● Work order: Exact transcription of the following records is needed, with every picture dropped.

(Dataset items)
___

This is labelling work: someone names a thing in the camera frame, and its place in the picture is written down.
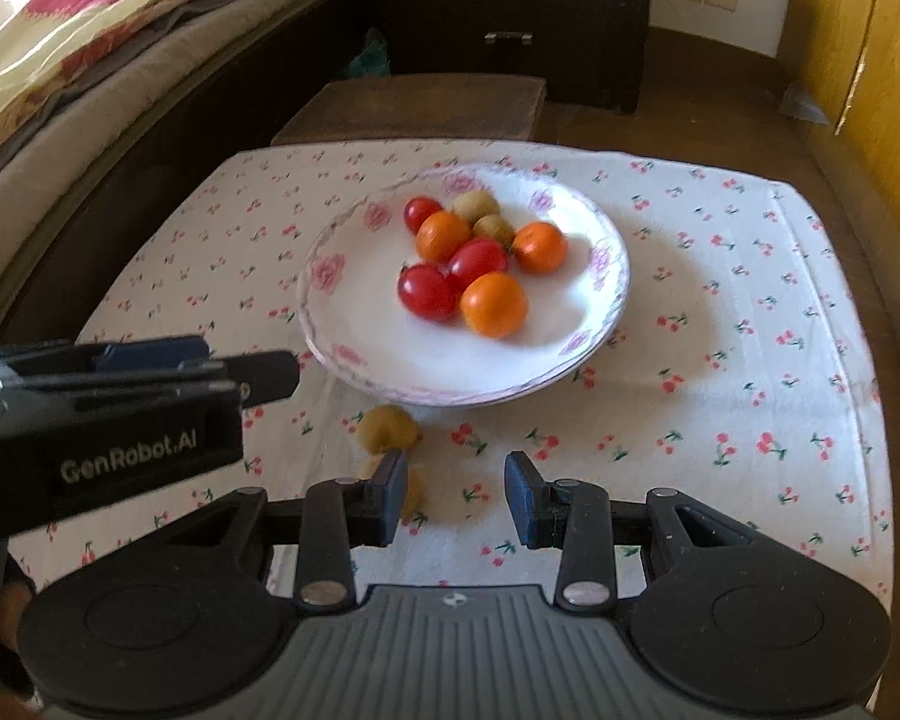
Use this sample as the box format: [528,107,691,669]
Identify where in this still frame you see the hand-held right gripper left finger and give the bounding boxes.
[154,450,410,611]

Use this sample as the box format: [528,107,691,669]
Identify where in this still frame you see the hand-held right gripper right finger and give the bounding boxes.
[503,450,755,611]

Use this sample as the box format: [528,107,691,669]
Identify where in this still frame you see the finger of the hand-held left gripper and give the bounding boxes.
[0,337,212,392]
[194,350,299,410]

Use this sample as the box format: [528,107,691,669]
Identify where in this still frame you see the brown longan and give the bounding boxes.
[356,405,422,457]
[451,190,500,226]
[472,214,516,247]
[401,465,426,520]

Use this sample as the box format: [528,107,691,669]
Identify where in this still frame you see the white floral rimmed plate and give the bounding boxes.
[296,165,631,407]

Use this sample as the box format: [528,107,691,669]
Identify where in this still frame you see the red plum tomato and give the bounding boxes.
[447,237,510,293]
[397,264,457,322]

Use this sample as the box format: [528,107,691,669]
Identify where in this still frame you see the small orange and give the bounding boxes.
[511,221,569,275]
[460,271,530,339]
[416,211,472,265]

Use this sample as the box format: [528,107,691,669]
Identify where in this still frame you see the small round red tomato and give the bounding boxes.
[404,196,445,235]

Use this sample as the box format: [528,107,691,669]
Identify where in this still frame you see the bed with colourful blanket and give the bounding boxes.
[0,0,368,346]

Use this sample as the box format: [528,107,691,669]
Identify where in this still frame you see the bed with beige bedding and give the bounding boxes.
[0,0,353,203]

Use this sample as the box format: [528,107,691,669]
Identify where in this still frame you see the cherry print tablecloth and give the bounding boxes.
[7,139,893,616]

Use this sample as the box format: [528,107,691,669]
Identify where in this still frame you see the dark wooden stool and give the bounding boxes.
[270,73,547,145]

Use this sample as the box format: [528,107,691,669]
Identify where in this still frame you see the teal cloth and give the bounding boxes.
[345,28,391,80]

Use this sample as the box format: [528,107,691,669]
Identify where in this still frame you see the floral blanket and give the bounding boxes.
[0,0,346,158]

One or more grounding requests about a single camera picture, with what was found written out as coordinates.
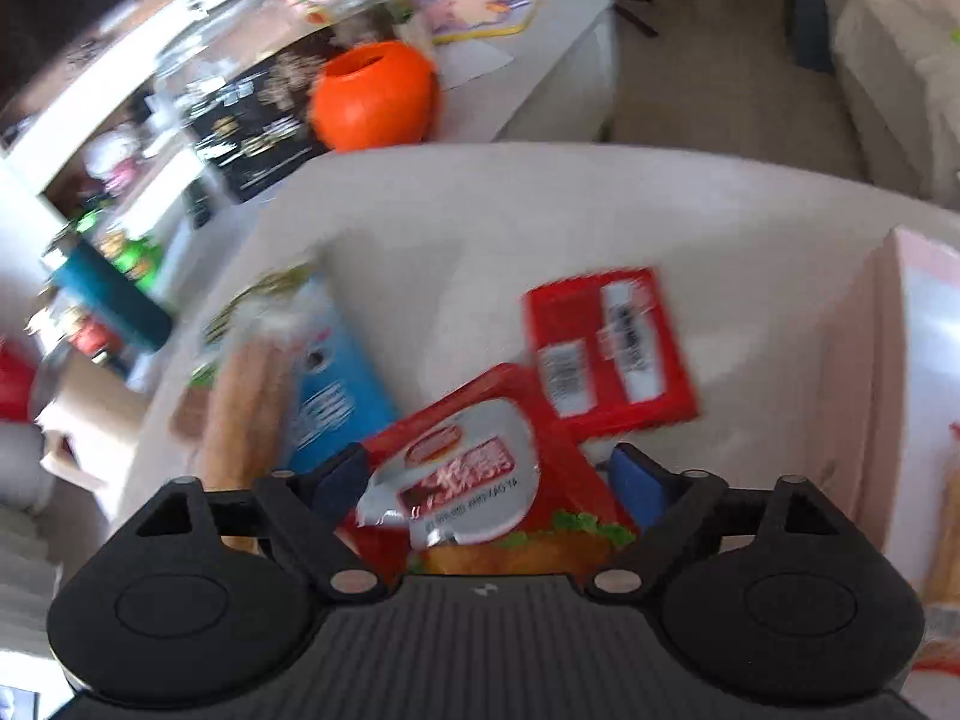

___

● Task output:
This is labelling work: someone names a thing in the camera frame, and its place in the picture is written down.
Use this sample as the box format: [528,107,691,669]
Identify where in this still frame you see the hand-held right gripper left finger and give the bounding boxes.
[154,450,410,611]

Use this sample as the box format: [528,107,691,669]
Identify where in this still frame you see the hand-held right gripper right finger and give the bounding boxes.
[503,450,755,611]

Use this sample as the box format: [528,107,691,669]
Identify where in this still frame you see the finger of the hand-held left gripper and give the bounding boxes.
[0,337,212,392]
[194,350,299,410]

Use this sample as the box format: [528,107,691,669]
Identify where in this still frame you see the brown longan and give the bounding boxes.
[356,405,422,457]
[451,190,500,226]
[472,214,516,247]
[401,465,426,520]

Use this sample as the box format: [528,107,691,669]
Identify where in this still frame you see the white floral rimmed plate and give the bounding boxes.
[296,165,631,407]

Use this sample as the box format: [528,107,691,669]
Identify where in this still frame you see the red plum tomato and give the bounding boxes.
[447,237,510,293]
[397,264,457,322]

Use this sample as the box format: [528,107,691,669]
Identify where in this still frame you see the small orange and give the bounding boxes.
[511,221,569,275]
[460,271,530,339]
[416,211,472,265]

Use this sample as the box format: [528,107,691,669]
Identify where in this still frame you see the small round red tomato and give the bounding boxes.
[404,196,445,235]

Use this sample as the box format: [528,107,691,669]
Identify where in this still frame you see the bed with colourful blanket and give the bounding boxes.
[0,0,368,346]

Use this sample as the box format: [528,107,691,669]
Identify where in this still frame you see the bed with beige bedding and give the bounding boxes.
[0,0,353,203]

Use this sample as the box format: [528,107,691,669]
Identify where in this still frame you see the cherry print tablecloth and give the bounding boxes.
[7,139,893,616]

Use this sample as the box format: [528,107,691,669]
Identify where in this still frame you see the dark wooden stool and give the bounding boxes.
[270,73,547,145]

Use this sample as the box format: [528,107,691,669]
Identify where in this still frame you see the teal cloth and give the bounding boxes.
[345,28,391,80]

Use this sample as the box format: [528,107,691,669]
Identify where in this still frame you see the floral blanket and give the bounding boxes.
[0,0,346,158]

One or more grounding requests about a single camera picture, with what was found written out as coordinates.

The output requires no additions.